WHAT NEEDS TO BE DONE: Please show every line in the entries below that includes the word "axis".

(Stored dataset items)
::::::::

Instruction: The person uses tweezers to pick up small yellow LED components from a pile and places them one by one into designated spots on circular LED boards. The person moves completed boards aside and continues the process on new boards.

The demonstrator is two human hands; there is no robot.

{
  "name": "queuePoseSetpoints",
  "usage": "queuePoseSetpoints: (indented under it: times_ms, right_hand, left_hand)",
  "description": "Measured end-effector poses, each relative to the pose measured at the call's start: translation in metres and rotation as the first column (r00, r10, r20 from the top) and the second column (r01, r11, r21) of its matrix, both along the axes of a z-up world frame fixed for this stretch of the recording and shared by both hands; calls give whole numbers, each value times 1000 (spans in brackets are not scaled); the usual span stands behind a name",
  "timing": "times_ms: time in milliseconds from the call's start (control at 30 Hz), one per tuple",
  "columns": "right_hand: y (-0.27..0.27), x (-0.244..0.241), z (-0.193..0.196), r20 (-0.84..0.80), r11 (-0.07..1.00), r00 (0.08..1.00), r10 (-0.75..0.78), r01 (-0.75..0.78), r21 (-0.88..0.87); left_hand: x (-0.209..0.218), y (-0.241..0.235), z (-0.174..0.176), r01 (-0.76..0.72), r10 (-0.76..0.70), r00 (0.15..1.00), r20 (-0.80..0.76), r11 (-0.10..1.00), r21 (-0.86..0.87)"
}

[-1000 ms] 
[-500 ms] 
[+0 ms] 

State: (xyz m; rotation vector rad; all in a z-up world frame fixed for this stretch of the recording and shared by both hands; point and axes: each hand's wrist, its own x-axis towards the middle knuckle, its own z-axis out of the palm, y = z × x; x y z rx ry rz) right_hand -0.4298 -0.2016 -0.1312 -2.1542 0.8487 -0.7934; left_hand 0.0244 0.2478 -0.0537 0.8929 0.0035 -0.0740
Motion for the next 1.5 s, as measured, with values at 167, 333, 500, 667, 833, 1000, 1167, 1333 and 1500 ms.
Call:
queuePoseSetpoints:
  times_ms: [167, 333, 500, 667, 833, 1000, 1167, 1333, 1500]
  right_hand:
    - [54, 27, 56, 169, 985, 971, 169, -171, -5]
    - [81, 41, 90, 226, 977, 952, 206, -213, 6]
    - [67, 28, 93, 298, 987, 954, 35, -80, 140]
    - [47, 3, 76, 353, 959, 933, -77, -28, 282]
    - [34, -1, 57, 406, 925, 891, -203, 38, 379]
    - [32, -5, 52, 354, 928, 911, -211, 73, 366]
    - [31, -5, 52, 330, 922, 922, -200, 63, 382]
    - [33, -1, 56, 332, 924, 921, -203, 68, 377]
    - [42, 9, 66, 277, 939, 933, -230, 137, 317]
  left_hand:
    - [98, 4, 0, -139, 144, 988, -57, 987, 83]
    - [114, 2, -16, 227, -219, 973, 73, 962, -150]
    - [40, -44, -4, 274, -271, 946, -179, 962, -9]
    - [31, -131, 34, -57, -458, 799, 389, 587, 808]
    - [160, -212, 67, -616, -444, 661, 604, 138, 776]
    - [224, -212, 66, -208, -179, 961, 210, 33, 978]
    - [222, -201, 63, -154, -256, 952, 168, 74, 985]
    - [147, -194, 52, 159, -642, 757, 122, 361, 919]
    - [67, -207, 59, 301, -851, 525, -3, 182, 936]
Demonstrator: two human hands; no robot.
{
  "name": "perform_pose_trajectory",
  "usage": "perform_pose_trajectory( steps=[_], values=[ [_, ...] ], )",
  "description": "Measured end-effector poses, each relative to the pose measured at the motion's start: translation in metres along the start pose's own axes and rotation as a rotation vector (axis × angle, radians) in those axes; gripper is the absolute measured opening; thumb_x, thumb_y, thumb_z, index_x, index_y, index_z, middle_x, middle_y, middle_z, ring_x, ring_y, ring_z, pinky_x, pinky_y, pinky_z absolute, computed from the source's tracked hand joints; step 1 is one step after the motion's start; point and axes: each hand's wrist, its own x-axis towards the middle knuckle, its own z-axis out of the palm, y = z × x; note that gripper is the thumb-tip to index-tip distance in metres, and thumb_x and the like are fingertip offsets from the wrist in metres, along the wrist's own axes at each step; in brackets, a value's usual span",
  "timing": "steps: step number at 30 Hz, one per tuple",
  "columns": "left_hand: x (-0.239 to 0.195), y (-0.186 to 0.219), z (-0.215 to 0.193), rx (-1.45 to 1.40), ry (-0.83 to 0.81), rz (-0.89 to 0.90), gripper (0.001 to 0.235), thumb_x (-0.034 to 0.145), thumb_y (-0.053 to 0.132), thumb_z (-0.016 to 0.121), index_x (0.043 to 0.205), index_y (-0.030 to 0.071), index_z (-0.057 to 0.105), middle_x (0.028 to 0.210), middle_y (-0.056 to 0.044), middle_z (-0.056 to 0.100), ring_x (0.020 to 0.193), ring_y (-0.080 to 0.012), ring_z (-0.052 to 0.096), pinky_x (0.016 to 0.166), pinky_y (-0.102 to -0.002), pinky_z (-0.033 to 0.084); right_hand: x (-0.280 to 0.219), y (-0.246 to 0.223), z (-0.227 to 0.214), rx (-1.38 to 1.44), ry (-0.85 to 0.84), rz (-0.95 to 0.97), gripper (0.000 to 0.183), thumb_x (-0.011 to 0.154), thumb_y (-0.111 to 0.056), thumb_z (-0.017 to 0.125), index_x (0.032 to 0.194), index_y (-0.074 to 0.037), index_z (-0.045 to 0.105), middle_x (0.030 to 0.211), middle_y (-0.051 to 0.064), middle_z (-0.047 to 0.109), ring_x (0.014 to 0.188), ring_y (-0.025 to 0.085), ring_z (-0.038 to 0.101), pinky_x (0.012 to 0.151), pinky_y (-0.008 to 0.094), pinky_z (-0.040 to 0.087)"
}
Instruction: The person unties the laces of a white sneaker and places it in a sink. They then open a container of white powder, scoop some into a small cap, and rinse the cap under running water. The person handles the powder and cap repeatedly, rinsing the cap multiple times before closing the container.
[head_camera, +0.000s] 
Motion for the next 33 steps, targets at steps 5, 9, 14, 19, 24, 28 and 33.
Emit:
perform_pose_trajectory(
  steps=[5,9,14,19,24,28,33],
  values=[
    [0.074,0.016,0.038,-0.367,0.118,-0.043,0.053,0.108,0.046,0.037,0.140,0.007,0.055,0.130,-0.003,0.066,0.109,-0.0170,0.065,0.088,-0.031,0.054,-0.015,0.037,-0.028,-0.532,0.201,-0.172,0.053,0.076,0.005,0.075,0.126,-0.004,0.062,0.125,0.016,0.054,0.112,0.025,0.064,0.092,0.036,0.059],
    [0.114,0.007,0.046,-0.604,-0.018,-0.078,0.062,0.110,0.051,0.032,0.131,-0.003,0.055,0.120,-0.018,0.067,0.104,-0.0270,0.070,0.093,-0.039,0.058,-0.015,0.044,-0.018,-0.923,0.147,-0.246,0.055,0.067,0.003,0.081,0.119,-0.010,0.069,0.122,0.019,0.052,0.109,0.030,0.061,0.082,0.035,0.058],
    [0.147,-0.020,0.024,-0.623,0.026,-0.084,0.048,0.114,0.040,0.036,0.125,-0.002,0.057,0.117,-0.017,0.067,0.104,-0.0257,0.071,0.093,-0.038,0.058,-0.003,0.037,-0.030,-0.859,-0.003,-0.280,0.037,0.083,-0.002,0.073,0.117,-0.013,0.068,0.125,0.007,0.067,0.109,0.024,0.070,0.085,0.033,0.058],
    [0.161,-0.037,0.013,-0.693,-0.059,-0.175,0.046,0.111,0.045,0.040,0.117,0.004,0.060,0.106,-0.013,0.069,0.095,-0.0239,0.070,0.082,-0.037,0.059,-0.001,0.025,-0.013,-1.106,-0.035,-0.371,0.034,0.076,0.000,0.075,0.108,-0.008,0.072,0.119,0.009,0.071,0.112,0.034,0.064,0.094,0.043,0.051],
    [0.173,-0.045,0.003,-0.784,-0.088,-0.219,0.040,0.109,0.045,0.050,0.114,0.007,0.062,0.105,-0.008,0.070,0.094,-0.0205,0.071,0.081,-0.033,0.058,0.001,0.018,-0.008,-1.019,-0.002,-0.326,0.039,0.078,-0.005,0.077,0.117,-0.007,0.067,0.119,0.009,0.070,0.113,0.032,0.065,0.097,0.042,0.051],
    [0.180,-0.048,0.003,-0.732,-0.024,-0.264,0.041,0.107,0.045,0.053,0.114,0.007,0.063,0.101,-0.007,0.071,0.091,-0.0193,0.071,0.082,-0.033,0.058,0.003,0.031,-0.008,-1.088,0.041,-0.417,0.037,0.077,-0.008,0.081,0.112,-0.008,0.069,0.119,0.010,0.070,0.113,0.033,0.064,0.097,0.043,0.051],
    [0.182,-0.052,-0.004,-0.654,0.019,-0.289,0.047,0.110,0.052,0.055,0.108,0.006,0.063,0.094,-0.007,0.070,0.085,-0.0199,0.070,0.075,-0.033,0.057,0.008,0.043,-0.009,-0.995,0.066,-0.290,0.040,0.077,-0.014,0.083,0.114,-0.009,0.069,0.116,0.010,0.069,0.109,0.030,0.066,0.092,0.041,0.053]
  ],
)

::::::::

WRITTEN ANSWER:
State: (xyz m; rotation vector rad; all in a z-up world frame fixed for this stretch of the recording and shared by both hands; point and axes: each hand's wrist, its own x-axis towards the middle knuckle, its own z-axis out of the palm, y = z × x; x y z rx ry rz) right_hand -0.4298 -0.2016 -0.1312 -2.1542 0.8487 -0.7934; left_hand 0.0244 0.2478 -0.0537 0.8929 0.0035 -0.0740
  "description": "Measured end-effector poses, each relative to the pose measured at the motion's start: translation in metres along the start pose's own axes and rotation as a rotation vector (axis × angle, radians) in those axes; gripper is the absolute measured opening; thumb_x, thumb_y, thumb_z, index_x, index_y, index_z, middle_x, middle_y, middle_z, ring_x, ring_y, ring_z, pinky_x, pinky_y, pinky_z absolute, computed from the source's tracked hand joints; step 1 is one step after the motion's start; point and axes: each hand's wrist, its own x-axis towards the middle knuckle, its own z-axis out of the palm, y = z × x; note that gripper is the thumb-tip to index-tip distance in metres, and thumb_x and the like are fingertip offsets from the wrist in metres, along the wrist's own axes at each step; in brackets, a value's usual span",

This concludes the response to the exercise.